# Working with text data

We are currently at step 1, data preparation and sampling.

To prepare input texts, we need to separate it into individual words and tokens to be able to encode them.

Embedding refers to the process of converting data in this case text into a vector format.

The purpose is to have a data format which neural networks can process

There are different embeddings, however we will focus on words embeddings as we want to generate one at a time.

Word embeddings can have varying dimensions, from one to thousands. A higher
dimensionality might capture more nuanced relationships but at the cost of computational efficiency.

In [5]:
# To practice this, we will use the-verdict.txt file
with open("the-verdict.txt", "r", encoding="utf-8") as f:
 raw_text = f.read()
print("Total number of character:", len(raw_text))
print(raw_text[:99])

# We wish to turn all this characters into tokens which we can embedd

# To obtain the different set of characters we use the re library
import re

text = "Hello, world. This, is a test."
result = re.split(r'(\s)', text)
print("Separating words: ",result)

# We wish to separate dots and commas to separate instances
result = re.split(r'([,.]|\s)', text)
print("Separating dots and commas: ",result)

# If we wish to remove blank space characters
result = [item for item in result if item.strip()]
print("Removing blank spaces: ",result)

# Removing white spaces can depend on what the focus is as it can be memory efficient or needed to avoid erros.

# Taking into account all punctuaction terms
text = "Hello, world.

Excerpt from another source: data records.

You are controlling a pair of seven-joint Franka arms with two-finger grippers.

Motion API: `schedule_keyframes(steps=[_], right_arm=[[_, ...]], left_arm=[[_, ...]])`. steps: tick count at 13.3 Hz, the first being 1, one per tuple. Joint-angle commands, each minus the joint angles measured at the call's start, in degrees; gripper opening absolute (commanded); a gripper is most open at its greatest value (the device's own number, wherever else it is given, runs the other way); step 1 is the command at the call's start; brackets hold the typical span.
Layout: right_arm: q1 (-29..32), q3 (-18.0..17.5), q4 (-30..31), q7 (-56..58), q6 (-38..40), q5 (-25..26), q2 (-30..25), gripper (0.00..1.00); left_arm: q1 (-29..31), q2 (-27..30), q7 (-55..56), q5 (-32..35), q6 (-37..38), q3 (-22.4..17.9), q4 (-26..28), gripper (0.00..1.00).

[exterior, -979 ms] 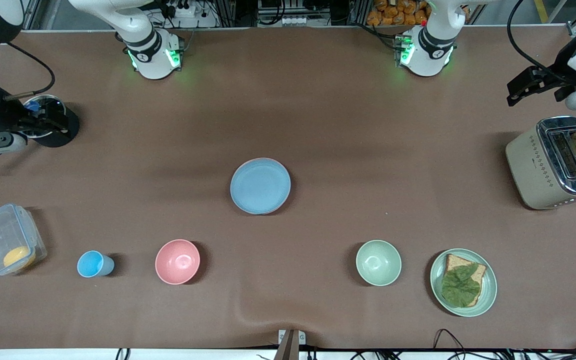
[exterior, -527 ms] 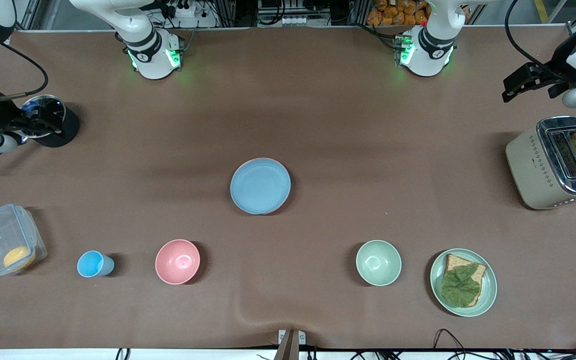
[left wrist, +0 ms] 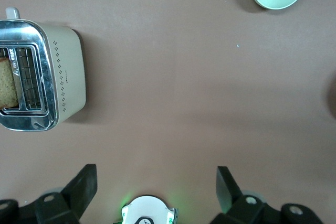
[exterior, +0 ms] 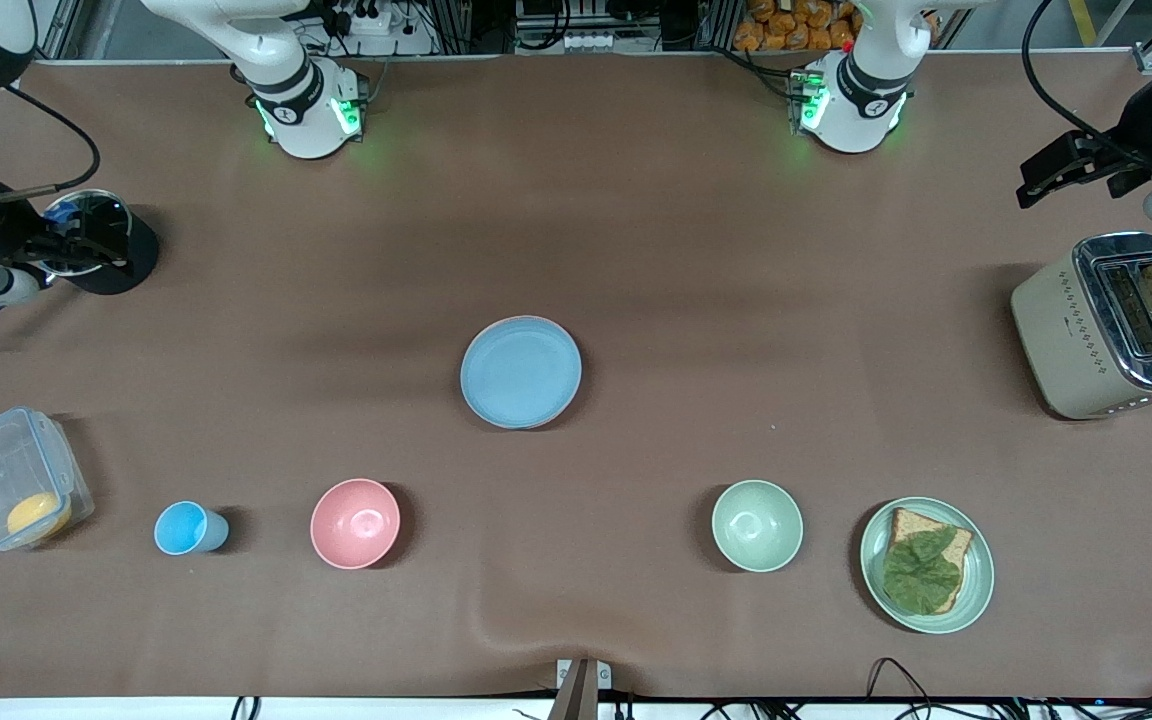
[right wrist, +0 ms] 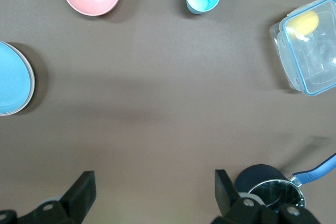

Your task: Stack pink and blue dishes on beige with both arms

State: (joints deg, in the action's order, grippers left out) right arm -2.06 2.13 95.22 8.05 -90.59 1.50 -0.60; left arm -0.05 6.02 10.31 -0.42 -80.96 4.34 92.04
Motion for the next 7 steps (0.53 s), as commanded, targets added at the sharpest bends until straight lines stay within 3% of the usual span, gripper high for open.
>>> schedule_keyframes(steps=[1, 7], right_arm=[[1.2, -1.5, 0.8, 0.2, 0.2, 0.3, -1.1, 1.0], [0.8, -1.5, 0.8, 0.5, 0.2, 0.3, -1.1, 1.0]], left_arm=[[0.1, -0.1, 0.1, -0.4, 1.2, -0.1, -0.9, 1.0], [0.1, -0.2, 0.2, 0.2, 1.8, 0.0, -1.3, 1.0]])
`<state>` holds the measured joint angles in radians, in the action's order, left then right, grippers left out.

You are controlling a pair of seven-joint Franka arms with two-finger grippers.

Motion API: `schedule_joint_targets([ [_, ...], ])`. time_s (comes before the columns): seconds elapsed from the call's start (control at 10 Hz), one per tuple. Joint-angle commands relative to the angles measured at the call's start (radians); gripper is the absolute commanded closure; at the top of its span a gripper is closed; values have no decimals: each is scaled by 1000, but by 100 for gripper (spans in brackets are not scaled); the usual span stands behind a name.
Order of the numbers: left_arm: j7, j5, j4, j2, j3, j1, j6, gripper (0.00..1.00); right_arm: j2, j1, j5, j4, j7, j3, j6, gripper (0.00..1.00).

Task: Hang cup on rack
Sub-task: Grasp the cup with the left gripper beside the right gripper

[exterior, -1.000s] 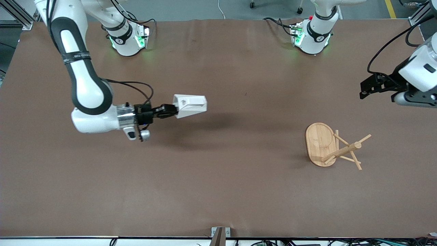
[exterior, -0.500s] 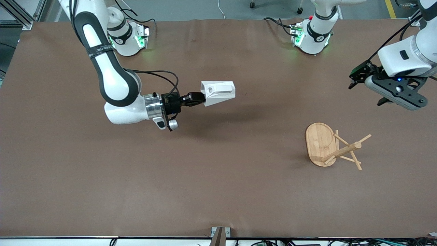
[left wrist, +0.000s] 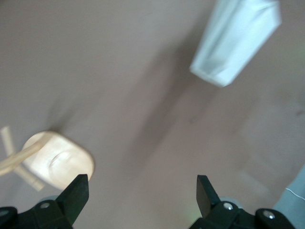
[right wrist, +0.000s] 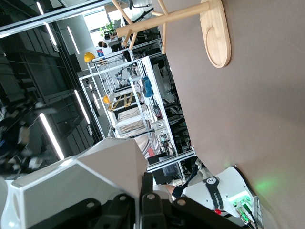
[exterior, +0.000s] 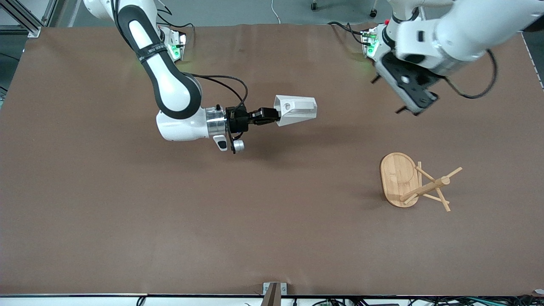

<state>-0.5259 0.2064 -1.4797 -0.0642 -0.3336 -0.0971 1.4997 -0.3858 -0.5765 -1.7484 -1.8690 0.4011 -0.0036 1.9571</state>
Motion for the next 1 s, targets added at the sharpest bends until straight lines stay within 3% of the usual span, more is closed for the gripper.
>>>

Is this-- a test?"
result = re.split(r'([,.:;?_!"()\']|--|\s)', text)
result = [item.strip() for item in result if item.strip()]
print("With punctuation: ", result)

Total number of character: 20479
I HAD always thought Jack Gisburn rather a cheap genius--though a good fellow enough--so it was no 
Separating words:  ['Hello,', ' ', 'world.', ' ', 'This,', ' ', 'is', ' ', 'a', ' ', 'test.']
Separating dots and commas:  ['Hello', ',', '', ' ', 'world', '.', '', ' ', 'This', ',', '', ' ', 'is', ' ', 'a', ' ', 'test', '.', '']
Removing blank spaces:  ['Hello', ',', 'world', '.', 'This', ',', 'is', 'a', 'test', '.']
With punctuation:  ['Hello', ',', 'world', '.', 'Is', 'this', '--', 'a', 'test', '?']


In [8]:
# Applying this to our whole text
preprocessed = re.split(r'([,.:;?_!"()\']|--|\s)', raw_text)
preprocessed = [item.strip() for item in preprocessed if item.strip()]
print("Total amount of tokens (no whitespaces): ",len(preprocessed))

print("First 30 tokens: ",preprocessed[:30])

Total amount of tokens (no whitespaces):  4690
First 30 tokens:  ['I', 'HAD', 'always', 'thought', 'Jack', 'Gisburn', 'rather', 'a', 'cheap', 'genius', '--', 'though', 'a', 'good', 'fellow', 'enough', '--', 'so', 'it', 'was', 'no', 'great', 'surprise', 'to', 'me', 'to', 'hear', 'that', ',', 'in']


We need to provide token ID, in other words, assign each token to a number

In [None]:
all_words = sorted(set(preprocessed)) # Set obtains unique tokens, sorted orders them in alphabetical order
print(len(all_words)) 

# Printing the first 51 elements
vocab = {token:integer for integer,token in enumerate(all_words)}
for i, item in enumerate(vocab.items()):
 print(item)
 if i >= 50:
    break

1130
('!', 0)
('"', 1)
("'", 2)
('(', 3)
(')', 4)
(',', 5)
('--', 6)
('.', 7)
(':', 8)
(';', 9)
('?', 10)
('A', 11)
('Ah', 12)
('Among', 13)
('And', 14)
('Are', 15)
('Arrt', 16)
('As', 17)
('At', 18)
('Be', 19)
('Begin', 20)
('Burlington', 21)
('But', 22)
('By', 23)
('Carlo', 24)
('Chicago', 25)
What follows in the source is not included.